Personal information
- Full name: Maksym Danylo Kowal
- Date of birth: June 4, 1991 (age 35)
- Place of birth: Toronto, Ontario, Canada
- Height: 1.82 m (6 ft 0 in)
- Positions: Forward; midfielder;

Youth career
- USC Karpaty
- Erin Mills SC

College career
- Years: Team / Apps / (Gls)
- 2009–2012: Buffalo Bulls / 68 / (8)

Senior career*
- Years: Team / Apps / (Gls)
- 2012: Des Moines Menace / 10 / (1)
- 2013: Toronto Lynx / 11 / (2)
- 2013: Barnstaple Town
- 2013–2014: Tiverton Town
- 2014: Carlton Town / 10 / (1)
- 2015: Widzew Łódź / 0 / (0)
- 2015–2016: Raków Częstochowa / 13 / (2)
- 2016: → Olimpia Zambrów (loan) / 13 / (1)
- 2016–2017: ŁKS Łódź / 25 / (4)
- 2017–2018: Tasman United / 18 / (6)
- 2018: North Wellington AFC / 18 / (23)
- 2018–2019: Canterbury United FC / 14 / (6)
- 2019: Vaughan Azzurri / 14 / (14)
- 2019: FC Ukraine United / 4 / (2)
- 2020: Atlético Ottawa / 3 / (0)
- 2020–2022: Germania Halberstadt / 16 / (1)
- 2022–2023: Greifswalder FC / 27 / (1)
- 2024: Scrosoppi FC / 2 / (0)
- 2024: → Scrosoppi FC B / 1 / (1)
- 2024–2025: Canadian Crusaders (indoor) / 3 / (1)
- 2025: Alliance United FC / 12 / (5)

Managerial career
- 2024: Algoma Thunderbirds (women) (interim)

= Maksym Kowal =

Canadian soccer player (born 1991)

Maksym Danylo Kowal (born June 4, 1991) is a Canadian professional soccer player who plays as a forward.

==Early life==
Kowal was born in Toronto, growing up in nearby Mississauga, Ontario and is of Ukrainian descent.
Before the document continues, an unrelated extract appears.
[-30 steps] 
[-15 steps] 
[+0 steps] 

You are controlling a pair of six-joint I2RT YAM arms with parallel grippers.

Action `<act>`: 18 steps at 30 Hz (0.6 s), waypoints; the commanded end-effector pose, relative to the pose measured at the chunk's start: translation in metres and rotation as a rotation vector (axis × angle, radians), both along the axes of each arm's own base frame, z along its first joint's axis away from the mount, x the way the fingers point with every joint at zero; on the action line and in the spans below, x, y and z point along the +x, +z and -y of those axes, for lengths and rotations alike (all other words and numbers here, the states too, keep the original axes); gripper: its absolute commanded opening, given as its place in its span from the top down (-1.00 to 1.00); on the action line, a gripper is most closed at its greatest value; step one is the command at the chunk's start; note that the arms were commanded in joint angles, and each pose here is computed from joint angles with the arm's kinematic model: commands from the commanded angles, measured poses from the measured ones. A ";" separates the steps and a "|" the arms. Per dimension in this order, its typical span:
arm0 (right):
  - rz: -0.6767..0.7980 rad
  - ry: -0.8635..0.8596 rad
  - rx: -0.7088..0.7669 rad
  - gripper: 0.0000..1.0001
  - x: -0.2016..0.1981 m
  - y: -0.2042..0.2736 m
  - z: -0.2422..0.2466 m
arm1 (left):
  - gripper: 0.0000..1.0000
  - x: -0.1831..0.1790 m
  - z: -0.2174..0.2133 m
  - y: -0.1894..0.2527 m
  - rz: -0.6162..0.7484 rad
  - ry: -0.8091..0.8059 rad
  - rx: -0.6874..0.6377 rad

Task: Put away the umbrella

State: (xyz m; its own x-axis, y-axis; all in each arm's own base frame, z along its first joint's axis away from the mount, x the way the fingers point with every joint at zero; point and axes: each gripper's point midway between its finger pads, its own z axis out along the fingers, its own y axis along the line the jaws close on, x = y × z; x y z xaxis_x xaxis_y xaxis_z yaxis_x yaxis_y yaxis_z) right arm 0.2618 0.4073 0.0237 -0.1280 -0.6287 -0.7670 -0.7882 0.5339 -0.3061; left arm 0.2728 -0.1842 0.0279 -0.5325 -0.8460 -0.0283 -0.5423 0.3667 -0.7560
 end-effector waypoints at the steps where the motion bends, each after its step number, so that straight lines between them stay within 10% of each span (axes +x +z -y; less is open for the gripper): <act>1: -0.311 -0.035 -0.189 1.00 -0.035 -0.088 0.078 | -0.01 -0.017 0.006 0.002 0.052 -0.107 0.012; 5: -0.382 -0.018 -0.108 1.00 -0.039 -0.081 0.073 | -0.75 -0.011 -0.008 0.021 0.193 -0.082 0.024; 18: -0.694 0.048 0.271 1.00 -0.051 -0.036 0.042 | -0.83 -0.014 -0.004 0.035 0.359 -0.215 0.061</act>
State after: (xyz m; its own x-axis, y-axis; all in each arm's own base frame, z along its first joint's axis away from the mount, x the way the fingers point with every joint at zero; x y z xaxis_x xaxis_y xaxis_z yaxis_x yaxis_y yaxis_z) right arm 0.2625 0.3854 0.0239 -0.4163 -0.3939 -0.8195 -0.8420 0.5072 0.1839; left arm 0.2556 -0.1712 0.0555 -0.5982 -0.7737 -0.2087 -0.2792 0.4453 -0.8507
He began playing youth soccer with USC Karpaty, later moving to the Erin Mills Eagles at U14 level.

==Club career==
===College and Semi-pro===
Kowal attended the University at Buffalo beginning in 2009 and played for the soccer team. During his college tenure he played in the USL Premier Development League with Des Moines Menace and Toronto Lynx.

===England===
In 2013, he went abroad to England, first joining non-league club Barnstaple Town F.C. Afterwards, he joined Tiverton Town F.C. He then joined eighth tier Carlton Town F.C.

===Poland===
In 2015, he joined Polish second-tier club Widzew Łódź in the I liga, however, due to procedural reasons with having arrived from a non-professional club, he was unable to be registered to be eligible for league matches. Widzew was relegated at the end of the season and went bankrupt and was relegated to the fifth tier, and subsequently, in July 2015, Kowal joined third-tier club Raków Częstochowa in the II liga. In February 2016, he joined Olimpia Zambrów on a six-month loan. The following season, he joined ŁKS Łódź helping them win promotion that season.

===New Zealand===
In 2017, he joined ISPS Handa Premiership side Tasman United in the New Zealand first tier, being recommended by a friend who played in the league. In the offseason, he joined North Wellington AFC in New Zealand's second-tier Central Premier League, where he helped lead the team to the league championship and won the Golden Boot as the league's top goalscorer with 23 goals, while also adding another three goals in the 2018 Chatham Cup. He was also named the league player of the year. In September 2018, he then returned to the top tier for the new season, joining Canterbury United.

===Canada===
In 2019, he returned to the North American continent to play in League1 Ontario with Vaughan Azzurri. He featured in the 2019 Canadian Championship against HFX Wanderers FC. In July, he scored a hat trick against Durham United FA in 21 minutes. In his debut season with Vaughan, he finished as the league's top goalscorer, winning the Golden Boot, as well as being named league MVP. In late 2019, he played in the Canadian Soccer League with FC Ukraine United.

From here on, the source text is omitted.